▸ **Required action**: Exact repetition is required: reproduce every line of the data.
----
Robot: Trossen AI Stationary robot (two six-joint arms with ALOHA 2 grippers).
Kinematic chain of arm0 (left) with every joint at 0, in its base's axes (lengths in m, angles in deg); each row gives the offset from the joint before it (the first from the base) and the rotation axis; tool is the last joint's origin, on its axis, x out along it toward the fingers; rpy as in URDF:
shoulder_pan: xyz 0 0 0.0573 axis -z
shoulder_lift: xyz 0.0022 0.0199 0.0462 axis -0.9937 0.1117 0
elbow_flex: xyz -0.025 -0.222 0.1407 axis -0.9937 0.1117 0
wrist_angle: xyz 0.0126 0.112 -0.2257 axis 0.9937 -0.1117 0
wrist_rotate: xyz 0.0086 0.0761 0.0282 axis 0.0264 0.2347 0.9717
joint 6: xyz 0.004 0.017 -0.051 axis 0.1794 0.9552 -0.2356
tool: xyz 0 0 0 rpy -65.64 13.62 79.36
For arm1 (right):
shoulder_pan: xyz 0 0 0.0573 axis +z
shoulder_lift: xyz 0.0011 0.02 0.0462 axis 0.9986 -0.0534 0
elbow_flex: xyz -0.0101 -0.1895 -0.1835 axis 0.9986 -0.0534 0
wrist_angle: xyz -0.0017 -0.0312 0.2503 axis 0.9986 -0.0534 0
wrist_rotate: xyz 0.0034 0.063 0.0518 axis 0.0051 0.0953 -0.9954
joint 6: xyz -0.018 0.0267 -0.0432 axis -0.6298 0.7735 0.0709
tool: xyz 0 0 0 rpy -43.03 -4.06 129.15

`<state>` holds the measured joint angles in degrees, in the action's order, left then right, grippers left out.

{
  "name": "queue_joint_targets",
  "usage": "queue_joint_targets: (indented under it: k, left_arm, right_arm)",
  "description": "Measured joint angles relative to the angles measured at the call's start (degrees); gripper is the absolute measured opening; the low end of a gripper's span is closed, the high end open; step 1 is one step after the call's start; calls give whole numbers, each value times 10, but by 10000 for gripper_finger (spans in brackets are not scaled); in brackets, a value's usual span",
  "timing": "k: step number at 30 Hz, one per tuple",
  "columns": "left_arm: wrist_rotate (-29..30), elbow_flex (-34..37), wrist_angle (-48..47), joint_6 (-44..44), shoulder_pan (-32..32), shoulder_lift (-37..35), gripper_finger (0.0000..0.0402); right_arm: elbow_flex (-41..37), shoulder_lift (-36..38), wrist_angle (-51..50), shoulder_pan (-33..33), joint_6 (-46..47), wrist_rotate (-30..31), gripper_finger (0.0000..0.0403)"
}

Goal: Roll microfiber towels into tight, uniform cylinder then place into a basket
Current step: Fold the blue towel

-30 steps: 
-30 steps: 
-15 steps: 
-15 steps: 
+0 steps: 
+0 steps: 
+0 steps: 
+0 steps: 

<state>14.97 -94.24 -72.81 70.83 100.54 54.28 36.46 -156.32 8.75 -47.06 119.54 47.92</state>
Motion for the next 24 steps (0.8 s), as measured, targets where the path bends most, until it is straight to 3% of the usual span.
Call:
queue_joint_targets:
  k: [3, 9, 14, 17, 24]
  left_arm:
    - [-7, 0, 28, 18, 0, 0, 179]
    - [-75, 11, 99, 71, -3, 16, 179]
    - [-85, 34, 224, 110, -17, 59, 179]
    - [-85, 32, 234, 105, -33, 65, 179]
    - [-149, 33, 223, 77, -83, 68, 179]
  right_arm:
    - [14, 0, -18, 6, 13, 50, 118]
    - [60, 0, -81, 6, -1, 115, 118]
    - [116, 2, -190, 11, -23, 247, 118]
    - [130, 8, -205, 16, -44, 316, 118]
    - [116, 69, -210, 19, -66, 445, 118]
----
▸ **Your response**:
Robot: Trossen AI Stationary robot (two six-joint arms with ALOHA 2 grippers).
Kinematic chain of arm0 (left) with every joint at 0, in its base's axes (lengths in m, angles in deg); each row gives the offset from the joint before it (the first from the base) and the rotation axis; tool is the last joint's origin, on its axis, x out along it toward the fingers; rpy as in URDF:
shoulder_pan: xyz 0 0 0.0573 axis -z
shoulder_lift: xyz 0.0022 0.0199 0.0462 axis -0.9937 0.1117 0
elbow_flex: xyz -0.025 -0.222 0.1407 axis -0.9937 0.1117 0
wrist_angle: xyz 0.0126 0.112 -0.2257 axis 0.9937 -0.1117 0
wrist_rotate: xyz 0.0086 0.0761 0.0282 axis 0.0264 0.2347 0.9717
joint 6: xyz 0.004 0.017 -0.051 axis 0.1794 0.9552 -0.2356
tool: xyz 0 0 0 rpy -65.64 13.62 79.36
For arm1 (right):
shoulder_pan: xyz 0 0 0.0573 axis +z
shoulder_lift: xyz 0.0011 0.02 0.0462 axis 0.9986 -0.0534 0
elbow_flex: xyz -0.0101 -0.1895 -0.1835 axis 0.9986 -0.0534 0
wrist_angle: xyz -0.0017 -0.0312 0.2503 axis 0.9986 -0.0534 0
wrist_rotate: xyz 0.0034 0.063 0.0518 axis 0.0051 0.0953 -0.9954
joint 6: xyz -0.018 0.0267 -0.0432 axis -0.6298 0.7735 0.0709
tool: xyz 0 0 0 rpy -43.03 -4.06 129.15

`<state>` holds the measured joint angles in degrees, in the action's order, left then right, grippers left out.

{
  "name": "queue_joint_targets",
  "usage": "queue_joint_targets: (indented under it: k, left_arm, right_arm)",
  "description": "Measured joint angles relative to the angles measured at the call's start (degrees); gripper is the absolute measured opening; the low end of a gripper's span is closed, the high end open; step 1 is one step after the call's start; calls give whole numbers, each value times 10, but by 10000 for gripper_finger (spans in brackets are not scaled); in brackets, a value's usual span",
  "timing": "k: step number at 30 Hz, one per tuple",
  "columns": "left_arm: wrist_rotate (-29..30), elbow_flex (-34..37), wrist_angle (-48..47), joint_6 (-44..44), shoulder_pan (-32..32), shoulder_lift (-37..35), gripper_finger (0.0000..0.0402); right_arm: elbow_flex (-41..37), shoulder_lift (-36..38), wrist_angle (-51..50), shoulder_pan (-33..33), joint_6 (-46..47), wrist_rotate (-30..31), gripper_finger (0.0000..0.0403)"
}

Goal: Roll microfiber towels into tight, uniform cylinder then place into a basket
Current step: Fold the blue towel

-30 steps: 
-30 steps: 
-15 steps: 
-15 steps: 
+0 steps: 
+0 steps: 
+0 steps: 
+0 steps: 

<state>14.97 -94.24 -72.81 70.83 100.54 54.28 36.46 -156.32 8.75 -47.06 119.54 47.92</state>
Motion for the next 24 steps (0.8 s), as measured, targets where the path bends most, until it is straight to 3% of the usual span.
Call:
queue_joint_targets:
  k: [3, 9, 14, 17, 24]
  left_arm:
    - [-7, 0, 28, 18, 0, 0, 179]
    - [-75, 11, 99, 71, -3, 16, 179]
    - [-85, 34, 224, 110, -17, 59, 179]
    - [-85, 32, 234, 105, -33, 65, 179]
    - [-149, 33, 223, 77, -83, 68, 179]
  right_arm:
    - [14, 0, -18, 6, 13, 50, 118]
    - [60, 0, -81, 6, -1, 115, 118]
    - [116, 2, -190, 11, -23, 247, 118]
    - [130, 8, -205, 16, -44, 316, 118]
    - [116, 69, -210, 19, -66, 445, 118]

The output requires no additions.